Granted, we are forever revising what “this” and “that” mean. Doing so is also how we make sense of the world. The world changes, and so do we. But only a fool would reject the notion that things should fit, that we should know where one thing ends and another begins. We cannot have a world, a concert of individual things, without distinctions. We have a name for the swirl of the indistinguishable; we call it “chaos.”
But consider Marci. She does not quite fit, and this is an important lesson we need to learn: Things do not always fit; not everything fits.
Marci never married, and she was nearing retirement when her unmarried niece became incapable of raising her three sons. There was no close member of the family to step forward.
Who would choose an older, unmarried great-aunt to raise three boys? No one! Except the great-aunt herself, and, watching it unfold over the years, evidently, God as well.
I drive by their home and see them playing in the yard. I see the whole family arrive at the Saturday vigil Mass, always a couple of minutes late and always seated in the back. I suspect Marci thinks her brood will disturb others. I have never observed any such thing. Marci is a wonderful mother to those boys. These four people clearly love and respect each other.
Marci prays that the Lord grant her the health and the longevity to see her boys raised. He seems to favor her petition.
We like things to fit. We need things to fit, but things do not always fit. Not everything fits, not even in God’s plan of salvation. God also improvises his plan, if we can call it improvisation when God does it.

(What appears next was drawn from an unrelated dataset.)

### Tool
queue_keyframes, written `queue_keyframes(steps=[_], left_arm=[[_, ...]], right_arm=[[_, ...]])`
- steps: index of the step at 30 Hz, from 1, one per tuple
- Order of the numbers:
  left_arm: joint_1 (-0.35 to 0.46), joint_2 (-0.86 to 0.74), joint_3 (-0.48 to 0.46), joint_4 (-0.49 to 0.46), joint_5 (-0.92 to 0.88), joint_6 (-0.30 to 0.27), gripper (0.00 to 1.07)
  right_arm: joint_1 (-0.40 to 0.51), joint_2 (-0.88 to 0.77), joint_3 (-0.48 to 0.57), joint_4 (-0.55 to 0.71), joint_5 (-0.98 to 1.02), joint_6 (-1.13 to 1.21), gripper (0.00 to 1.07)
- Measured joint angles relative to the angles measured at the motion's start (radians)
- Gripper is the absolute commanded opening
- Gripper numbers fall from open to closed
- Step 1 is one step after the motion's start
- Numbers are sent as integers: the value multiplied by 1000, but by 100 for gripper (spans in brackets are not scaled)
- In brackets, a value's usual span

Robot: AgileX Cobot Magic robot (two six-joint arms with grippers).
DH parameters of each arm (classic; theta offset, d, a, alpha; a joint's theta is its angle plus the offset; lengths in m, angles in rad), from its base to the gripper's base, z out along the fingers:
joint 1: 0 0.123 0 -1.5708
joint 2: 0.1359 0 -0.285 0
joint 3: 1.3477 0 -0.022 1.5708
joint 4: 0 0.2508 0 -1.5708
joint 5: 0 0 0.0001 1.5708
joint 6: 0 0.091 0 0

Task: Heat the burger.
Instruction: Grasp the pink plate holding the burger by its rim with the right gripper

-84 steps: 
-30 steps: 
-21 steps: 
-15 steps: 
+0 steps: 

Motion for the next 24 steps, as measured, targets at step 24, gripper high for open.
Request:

Here’s an example. In the Old Testament, kings were ritually anointed to stand between God and the people. The spirit of God infused prophets as the need arose. Put another way, monarchy was an office; prophecy, a charism. One was fixed; the other was fluid. Yet Isaiah says:
The spirit of the Lord God is upon me,
because the Lord has anointed me (61:1).
No prophet had spoken of being anointed previously. Why did Isaiah do so? Because the times were rough, because there was no one to represent the people before God. So Isaiah stepped in—“the Lord has anointed me”—even though he did not exactly fit. Someone had to do what needed to be done.

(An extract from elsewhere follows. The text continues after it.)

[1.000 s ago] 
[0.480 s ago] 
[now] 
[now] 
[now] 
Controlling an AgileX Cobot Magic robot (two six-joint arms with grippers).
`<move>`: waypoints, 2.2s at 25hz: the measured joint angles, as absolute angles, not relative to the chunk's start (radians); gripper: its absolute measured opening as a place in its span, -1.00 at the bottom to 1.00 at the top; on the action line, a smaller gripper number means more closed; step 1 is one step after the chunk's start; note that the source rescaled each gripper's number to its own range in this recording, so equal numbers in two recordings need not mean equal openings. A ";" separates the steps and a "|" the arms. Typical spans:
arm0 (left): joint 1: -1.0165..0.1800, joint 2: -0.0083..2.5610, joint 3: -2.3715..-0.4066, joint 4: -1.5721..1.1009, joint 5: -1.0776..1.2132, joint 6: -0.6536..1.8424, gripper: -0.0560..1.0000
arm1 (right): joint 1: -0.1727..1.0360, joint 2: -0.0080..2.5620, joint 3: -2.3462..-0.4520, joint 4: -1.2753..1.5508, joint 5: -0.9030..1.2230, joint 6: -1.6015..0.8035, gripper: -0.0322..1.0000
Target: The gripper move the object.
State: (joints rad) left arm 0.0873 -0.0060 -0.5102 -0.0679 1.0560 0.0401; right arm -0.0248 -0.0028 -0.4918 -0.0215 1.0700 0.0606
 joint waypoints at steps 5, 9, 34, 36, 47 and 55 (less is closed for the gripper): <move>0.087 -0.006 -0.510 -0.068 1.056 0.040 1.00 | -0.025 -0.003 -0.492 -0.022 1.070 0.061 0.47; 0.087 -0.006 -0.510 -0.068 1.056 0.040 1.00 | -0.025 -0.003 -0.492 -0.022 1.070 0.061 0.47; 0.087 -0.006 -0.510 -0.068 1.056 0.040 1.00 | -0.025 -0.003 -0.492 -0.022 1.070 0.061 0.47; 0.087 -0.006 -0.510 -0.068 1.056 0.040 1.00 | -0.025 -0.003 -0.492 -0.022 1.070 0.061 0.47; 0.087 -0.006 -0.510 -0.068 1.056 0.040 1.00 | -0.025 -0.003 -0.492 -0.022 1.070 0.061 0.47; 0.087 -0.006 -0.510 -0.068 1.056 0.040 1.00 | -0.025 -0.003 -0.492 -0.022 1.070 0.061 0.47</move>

He has sent me to bring glad tidings to the poor,
to heal the brokenhearted,
to proclaim liberty to the captives
and release to the prisoners,
to announce a year of favor from the Lord
and a day of vindication by our God (61:1b-2a).
“A man named John was sent by God” (Jn 1:6). That makes sense. That fits, though the evangelist feels compelled to explain what it means and what it does not mean.

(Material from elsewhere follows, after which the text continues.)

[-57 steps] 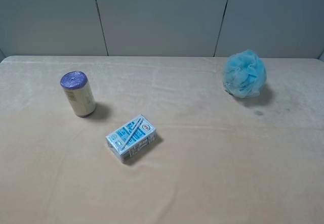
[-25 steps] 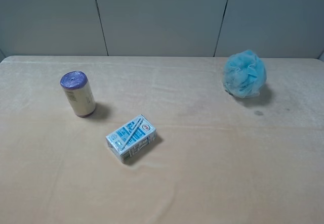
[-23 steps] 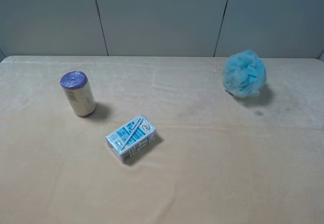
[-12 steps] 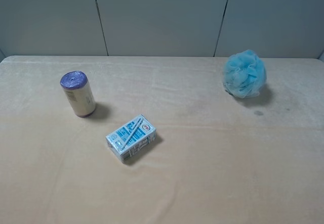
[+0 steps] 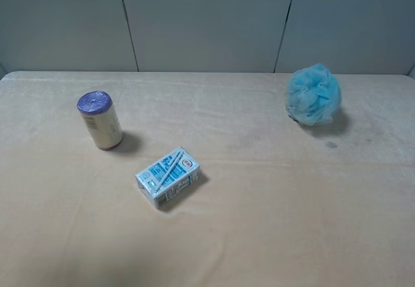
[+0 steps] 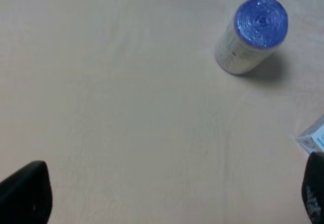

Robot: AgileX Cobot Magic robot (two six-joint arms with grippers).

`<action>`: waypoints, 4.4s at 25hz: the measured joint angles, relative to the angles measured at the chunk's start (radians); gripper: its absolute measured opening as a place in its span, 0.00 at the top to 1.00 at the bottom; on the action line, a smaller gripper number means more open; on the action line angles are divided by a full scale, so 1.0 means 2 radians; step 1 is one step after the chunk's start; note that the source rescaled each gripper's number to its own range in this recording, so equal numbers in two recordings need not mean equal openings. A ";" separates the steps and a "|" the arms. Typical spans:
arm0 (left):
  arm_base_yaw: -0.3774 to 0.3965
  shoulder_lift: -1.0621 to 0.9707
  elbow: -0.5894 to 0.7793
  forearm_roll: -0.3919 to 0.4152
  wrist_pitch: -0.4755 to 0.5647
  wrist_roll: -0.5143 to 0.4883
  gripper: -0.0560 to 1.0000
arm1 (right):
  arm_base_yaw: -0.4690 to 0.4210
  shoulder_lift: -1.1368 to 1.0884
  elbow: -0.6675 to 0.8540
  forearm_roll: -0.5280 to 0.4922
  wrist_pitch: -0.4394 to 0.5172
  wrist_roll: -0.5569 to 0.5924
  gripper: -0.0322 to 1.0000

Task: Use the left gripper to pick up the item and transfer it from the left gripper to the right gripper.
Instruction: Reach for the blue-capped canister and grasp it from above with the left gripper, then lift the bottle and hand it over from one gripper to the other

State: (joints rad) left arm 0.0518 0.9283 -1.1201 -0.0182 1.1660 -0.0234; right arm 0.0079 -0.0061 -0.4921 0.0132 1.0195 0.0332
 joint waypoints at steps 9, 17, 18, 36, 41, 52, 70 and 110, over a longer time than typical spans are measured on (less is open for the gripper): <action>-0.069 0.166 -0.013 -0.008 -0.015 0.009 0.02 | 0.000 0.000 0.000 0.000 0.000 0.000 0.00; -0.119 0.289 -0.014 -0.010 -0.073 0.012 0.02 | 0.000 0.000 0.000 0.000 0.000 0.000 0.00; -0.121 0.303 -0.017 -0.010 -0.079 0.012 0.02 | 0.000 0.000 0.000 0.000 0.000 0.000 0.00; -0.155 0.492 -0.111 -0.012 -0.136 0.012 0.02 | 0.000 0.000 0.000 0.000 0.000 0.000 0.00; -0.157 0.526 -0.122 -0.009 -0.144 0.012 0.04 | 0.000 0.000 0.000 0.000 0.000 0.000 0.00; -0.157 0.536 -0.122 0.014 -0.147 0.012 0.94 | 0.000 0.000 0.000 0.000 0.000 0.000 0.00; -0.157 0.511 -0.301 -0.023 -0.002 0.012 0.94 | 0.000 0.000 0.000 0.000 0.000 0.000 0.00; -0.374 0.505 -0.311 -0.279 -0.064 0.160 0.94 | 0.276 0.353 -0.072 0.126 -0.235 -0.253 0.00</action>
State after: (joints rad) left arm -0.6971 1.9385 -1.7419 -0.5755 1.0370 0.2970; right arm 0.5593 0.7004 -0.6363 0.2658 0.5492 -0.4726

He came for testimony, to testify to the light,
so that all might believe through him.
He was not the light,
but came to testify to the light (Jn 1:7-8).
The Baptist has been sent by God, but he does not fit our categories. How do we make sense of him and what he does?
“Who are you?”
He admitted and did not deny it,
but admitted, “I am not the Christ.”
So they asked him,
“What are you then? Are you Elijah?”
And he said, “I am not.”
“Are you the Prophet?”
He answered, “No.”
So they said to him,
“Who are you, so we can give an answer to those who sent us?
What do you have to say for yourself?” (Jn 1:19-22)
Things do not always fit. At least, they do not always fit from our perspective. Yet they must fit for God because God is not chaos; chaos is not God. But how they fit for God is not always, at least not immediately, given for us to see.
John the Baptist knows who he is.
I am the voice of one crying out in the desert,
“make straight the way of the Lord” (Jn 1:23).
The prophet Isaiah knows who he is.
The spirit of the Lord God is upon me,
because the Lord has anointed me (Is 61:1a).
And Marci knows who she is.
We like things to fit; we expect things to fit; we need things to fit. But we say that how things fit is something that we discover, not something we create. That means that we are not the ones who do the fitting, and we are not the ultimate judges of what fits. God is.
This sacred season of Advent reminds us that the great “fitter,” the grand architect is at work in ways we can neither understand nor even imagine. Are we to throw up our hands in frustration? No, we are to keep them pliable and open, ready to receive.